В столь раннем возрасте это - шаг очень мучительный. Я ощутил его более болезненно, чем первоначальную утрату веры. Когда от христианства я вдруг перескочил к Конту и Спенсеру, это была та "замена одного катехизиса другим", о которой так остроумно говорит Соловьев в своей известной характеристике нигилистического периода шестидесятых годов! Содержание веры изменилось, но я все-таки был в сущности верующим и имел готовый ответ на все вопросы. И вдруг я почувствовал себя путником без компаса среди беспредельного и совершенно неизвестного мне океана! Это сознание полной неизвестности вселенной и полное неведение пути, каким нужно идти, жутко и тревожно. Шестнадцати лет я испытал болезненные минуты безграничного сомнения вo всем, т. е. не только в тех или других догматах мысли, но и в самой мысли, в ее способности к познанию, в самом ее искании. Порою нападали минуты отчаяния, когда мне казалось, что самая мысль есть обман, что истина, как такая - не более, как иллюзия, которую нужно отбросить. Я утратил всякую достоверность. Не иллюзия ли все то, что мы считаем законами природы ? Что, если я брошу на пол эту чернильницу, а она, вдруг, не упадет, а останется висеть в воздухе? Что мне ручается за достоверность закона тяготения? Единообразие порядка природы, о котором говорить Милль? А что если это однообразие тоже - одна из многих фантазий Милля? {59} Я пугался этих мыслей, которые меня преследовали. Порою я чувствовал себя близким к сумасшествию. A при мысли о том, что и сходить то собственно не с чего, так как то, что люди называют "умом", тоже есть нечто призрачное, мнимое, на меня нападал трепет. Я выходил из этого состояния посредством нового усилия, нового напряжения мысли. Ощущение деятельности собственной мысли давало мне чувство бодрости. В эти минуты мне хотелось верить в возможность Декартова выхода из сомнений: "я мыслю, следовательно я есмь"! И я переходил к новым и новым исканиям; но все-таки то наивно-слаженное состояние, которое я испытывал в свой нигилистический период безграничной веры в философские догматы, стало для меня окончательно невозможными. Порою мне казалось, что я нашел какую-то достоверность, но она тотчас же разрушалась критикой и от меня ускользала.

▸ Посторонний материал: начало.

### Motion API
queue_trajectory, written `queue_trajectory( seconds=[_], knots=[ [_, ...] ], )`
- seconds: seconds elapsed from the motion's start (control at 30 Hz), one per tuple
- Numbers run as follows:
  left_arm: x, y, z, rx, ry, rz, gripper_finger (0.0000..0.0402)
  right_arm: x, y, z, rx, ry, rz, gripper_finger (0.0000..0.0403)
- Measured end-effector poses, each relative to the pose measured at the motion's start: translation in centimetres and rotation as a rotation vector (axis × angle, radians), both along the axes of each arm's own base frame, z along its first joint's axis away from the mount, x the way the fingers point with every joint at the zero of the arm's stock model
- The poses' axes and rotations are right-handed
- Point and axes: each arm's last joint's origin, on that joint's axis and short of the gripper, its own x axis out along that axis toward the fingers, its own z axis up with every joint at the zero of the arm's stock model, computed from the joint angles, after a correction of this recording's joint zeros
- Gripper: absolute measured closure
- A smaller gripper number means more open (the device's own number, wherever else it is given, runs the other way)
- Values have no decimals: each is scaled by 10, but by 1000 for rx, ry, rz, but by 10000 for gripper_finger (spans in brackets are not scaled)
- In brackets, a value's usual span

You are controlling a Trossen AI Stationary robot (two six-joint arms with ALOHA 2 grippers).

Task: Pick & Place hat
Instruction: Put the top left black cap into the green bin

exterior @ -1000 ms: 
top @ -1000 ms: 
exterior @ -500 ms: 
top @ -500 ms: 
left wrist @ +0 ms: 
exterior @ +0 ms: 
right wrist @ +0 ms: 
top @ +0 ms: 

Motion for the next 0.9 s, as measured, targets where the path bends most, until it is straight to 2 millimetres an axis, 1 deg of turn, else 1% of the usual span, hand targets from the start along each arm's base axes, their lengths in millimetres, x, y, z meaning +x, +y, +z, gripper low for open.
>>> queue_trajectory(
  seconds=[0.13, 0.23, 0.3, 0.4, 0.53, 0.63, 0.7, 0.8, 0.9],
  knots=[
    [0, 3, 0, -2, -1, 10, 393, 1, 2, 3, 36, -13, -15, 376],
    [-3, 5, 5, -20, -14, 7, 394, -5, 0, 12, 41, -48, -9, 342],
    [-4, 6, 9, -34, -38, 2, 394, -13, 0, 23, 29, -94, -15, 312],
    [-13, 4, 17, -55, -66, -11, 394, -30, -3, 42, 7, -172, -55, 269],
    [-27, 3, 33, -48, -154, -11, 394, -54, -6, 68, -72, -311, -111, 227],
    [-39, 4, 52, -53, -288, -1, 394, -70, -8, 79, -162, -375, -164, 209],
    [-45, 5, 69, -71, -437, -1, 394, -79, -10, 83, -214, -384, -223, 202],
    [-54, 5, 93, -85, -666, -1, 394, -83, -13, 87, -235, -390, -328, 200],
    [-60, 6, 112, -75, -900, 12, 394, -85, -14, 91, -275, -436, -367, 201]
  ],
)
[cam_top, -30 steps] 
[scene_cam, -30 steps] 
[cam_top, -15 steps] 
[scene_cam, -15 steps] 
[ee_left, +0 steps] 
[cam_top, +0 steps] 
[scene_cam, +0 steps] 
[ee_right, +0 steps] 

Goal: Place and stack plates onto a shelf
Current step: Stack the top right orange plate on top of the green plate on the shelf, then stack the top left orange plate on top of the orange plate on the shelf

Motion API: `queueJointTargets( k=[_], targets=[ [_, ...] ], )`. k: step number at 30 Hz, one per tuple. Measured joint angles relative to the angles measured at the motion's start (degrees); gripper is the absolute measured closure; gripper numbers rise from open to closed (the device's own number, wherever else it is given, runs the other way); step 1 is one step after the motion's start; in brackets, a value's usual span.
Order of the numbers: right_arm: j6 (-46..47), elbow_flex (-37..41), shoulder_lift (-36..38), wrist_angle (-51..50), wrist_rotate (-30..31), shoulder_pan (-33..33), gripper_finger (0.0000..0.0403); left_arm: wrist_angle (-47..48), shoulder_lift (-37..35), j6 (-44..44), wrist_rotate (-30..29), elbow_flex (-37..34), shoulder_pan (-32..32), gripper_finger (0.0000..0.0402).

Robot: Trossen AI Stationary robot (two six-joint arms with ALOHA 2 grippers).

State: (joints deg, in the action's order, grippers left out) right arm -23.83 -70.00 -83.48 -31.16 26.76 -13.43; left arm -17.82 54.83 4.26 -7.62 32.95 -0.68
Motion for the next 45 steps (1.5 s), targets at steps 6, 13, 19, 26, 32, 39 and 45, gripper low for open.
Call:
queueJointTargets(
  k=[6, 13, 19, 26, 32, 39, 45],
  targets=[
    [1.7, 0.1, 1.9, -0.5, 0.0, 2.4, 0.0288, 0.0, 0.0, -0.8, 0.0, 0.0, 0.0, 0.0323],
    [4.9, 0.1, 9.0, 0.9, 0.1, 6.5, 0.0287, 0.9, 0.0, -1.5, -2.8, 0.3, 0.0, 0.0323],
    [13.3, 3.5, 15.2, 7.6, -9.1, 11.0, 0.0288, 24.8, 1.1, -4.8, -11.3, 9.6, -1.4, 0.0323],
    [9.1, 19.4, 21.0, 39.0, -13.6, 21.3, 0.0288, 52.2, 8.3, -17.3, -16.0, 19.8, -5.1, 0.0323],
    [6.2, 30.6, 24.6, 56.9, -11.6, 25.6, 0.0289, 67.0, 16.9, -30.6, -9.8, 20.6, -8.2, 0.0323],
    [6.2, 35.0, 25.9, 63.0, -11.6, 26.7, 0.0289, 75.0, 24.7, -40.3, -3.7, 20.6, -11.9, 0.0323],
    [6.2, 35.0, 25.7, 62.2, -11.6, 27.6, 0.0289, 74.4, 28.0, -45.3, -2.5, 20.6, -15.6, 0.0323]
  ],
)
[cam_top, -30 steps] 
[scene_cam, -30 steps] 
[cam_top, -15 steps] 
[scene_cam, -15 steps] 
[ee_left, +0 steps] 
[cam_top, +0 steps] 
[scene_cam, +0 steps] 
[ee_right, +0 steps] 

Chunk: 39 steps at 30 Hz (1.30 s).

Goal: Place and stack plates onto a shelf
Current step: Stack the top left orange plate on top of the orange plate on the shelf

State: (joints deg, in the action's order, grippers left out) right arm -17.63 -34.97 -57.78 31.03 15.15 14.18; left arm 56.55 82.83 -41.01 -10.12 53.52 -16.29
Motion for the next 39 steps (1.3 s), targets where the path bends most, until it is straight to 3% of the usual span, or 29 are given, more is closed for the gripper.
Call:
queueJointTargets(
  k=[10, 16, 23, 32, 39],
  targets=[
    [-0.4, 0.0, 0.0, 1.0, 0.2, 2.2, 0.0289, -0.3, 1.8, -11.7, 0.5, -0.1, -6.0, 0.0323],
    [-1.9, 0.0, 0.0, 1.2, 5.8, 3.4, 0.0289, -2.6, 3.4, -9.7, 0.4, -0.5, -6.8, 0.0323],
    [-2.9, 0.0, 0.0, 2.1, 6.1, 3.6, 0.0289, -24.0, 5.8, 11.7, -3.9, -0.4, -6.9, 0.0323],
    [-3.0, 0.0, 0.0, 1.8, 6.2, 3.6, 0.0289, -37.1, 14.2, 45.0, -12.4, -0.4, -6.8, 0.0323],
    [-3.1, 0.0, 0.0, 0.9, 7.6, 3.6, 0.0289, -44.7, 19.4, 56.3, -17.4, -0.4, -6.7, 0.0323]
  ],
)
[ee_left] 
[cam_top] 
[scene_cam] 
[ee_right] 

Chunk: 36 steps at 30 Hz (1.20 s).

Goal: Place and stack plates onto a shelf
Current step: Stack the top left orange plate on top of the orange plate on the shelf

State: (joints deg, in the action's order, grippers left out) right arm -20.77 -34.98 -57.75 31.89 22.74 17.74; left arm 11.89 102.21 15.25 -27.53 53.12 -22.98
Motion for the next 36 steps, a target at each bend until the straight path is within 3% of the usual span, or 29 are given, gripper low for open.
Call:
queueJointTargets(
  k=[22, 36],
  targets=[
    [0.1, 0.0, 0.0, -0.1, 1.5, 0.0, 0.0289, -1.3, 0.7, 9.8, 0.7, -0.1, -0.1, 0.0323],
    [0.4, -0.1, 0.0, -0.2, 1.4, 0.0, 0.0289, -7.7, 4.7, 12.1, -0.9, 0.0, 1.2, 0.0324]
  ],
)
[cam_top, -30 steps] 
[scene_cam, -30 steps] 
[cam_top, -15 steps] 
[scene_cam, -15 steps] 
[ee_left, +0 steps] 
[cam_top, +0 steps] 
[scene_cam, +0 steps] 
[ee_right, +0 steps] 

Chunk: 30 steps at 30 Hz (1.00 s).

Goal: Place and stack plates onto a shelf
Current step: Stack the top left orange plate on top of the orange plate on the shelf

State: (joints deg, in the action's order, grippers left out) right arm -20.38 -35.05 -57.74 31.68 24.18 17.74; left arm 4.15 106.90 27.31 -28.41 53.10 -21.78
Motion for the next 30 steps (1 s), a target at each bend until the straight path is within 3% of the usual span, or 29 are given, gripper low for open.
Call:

В VII классе я прочитал и перечитал целых четыре тома Куно Фишера, прочел и Кантову "Критику чистого разума". Переводы меня не удовлетворяли, и я стал учиться без учителей немецкому языку, которого дотоле почти не знал. "Учение" состояло в том, что я читал параллельно "Пролегомена" Канта по-немецки и во французском переводе. Потом оставил перевод и стал читать с помощью словаря до тех пор, пока словарь перестал быть нужен (Почти так же я обучился и английскому языку. Я взял уроков (в VI классе) столько, сколько было нужно, чтобы выучиться читать, писать и произносить. Потом, бросив уроки, стал читать "Историю Англии" Маколея со словарем. Когда я ее кончил, я мог обходиться уже почти без словаря.). Я посвятил этому обучению немецкому языку часы латинских и греческих уроков. Добрейший Емельян Иванович, спрашивавший в это время моих товарищей, не догадывался, что передо мною лежат не латинские, а немецкие книги. Иногда, впрочем, попадались и греческие, но опять не те, которые читались в классе. Убедившись, благодаря Куно Фишеру, в {60} необходимости исторического изучения философа, я прочел "Историю древней философии" Риттера (о Целлере я тогда еще не знал) и принялся за изучение диалогов Платона, читая их параллельно в греческом тексте издания Аста, которое, к счастью, нашлось в гимназии, и во французском переводе Cousin'a.
Познания мои расширялись. Умственная моя деятельность была чрезвычайно напряженной и поддерживалась постоянным духовным общением с братом Сергеем, который несколько упреждал меня в философском развитии, но в общем переживал с некоторыми вариантами стадии умственного процесса, очень близкие к только что описанному. Однако, удовлетворения в мысли я не находил, потому что самая вера в мысль была во мне основательно подточена. История философии оказалась для меня школой философского скептицизма, и то ощущение пустоты, от которого я искал спасения в философствовании, оставалось непобежденным. Помню, как в ту пору зимой во время прогулки мы с братом горячо заспорили о том, что такое истина, и, сами того не замечая, очутились в глубоком снежном овраге, из коего долго не могли выбраться, благодаря сугробам и обледеневшим неимоверно скользким краям. Спор об истине завел нас в тупик в буквальном смысле слова: это было яркое, символическое изображение наших тогдашних переживаний.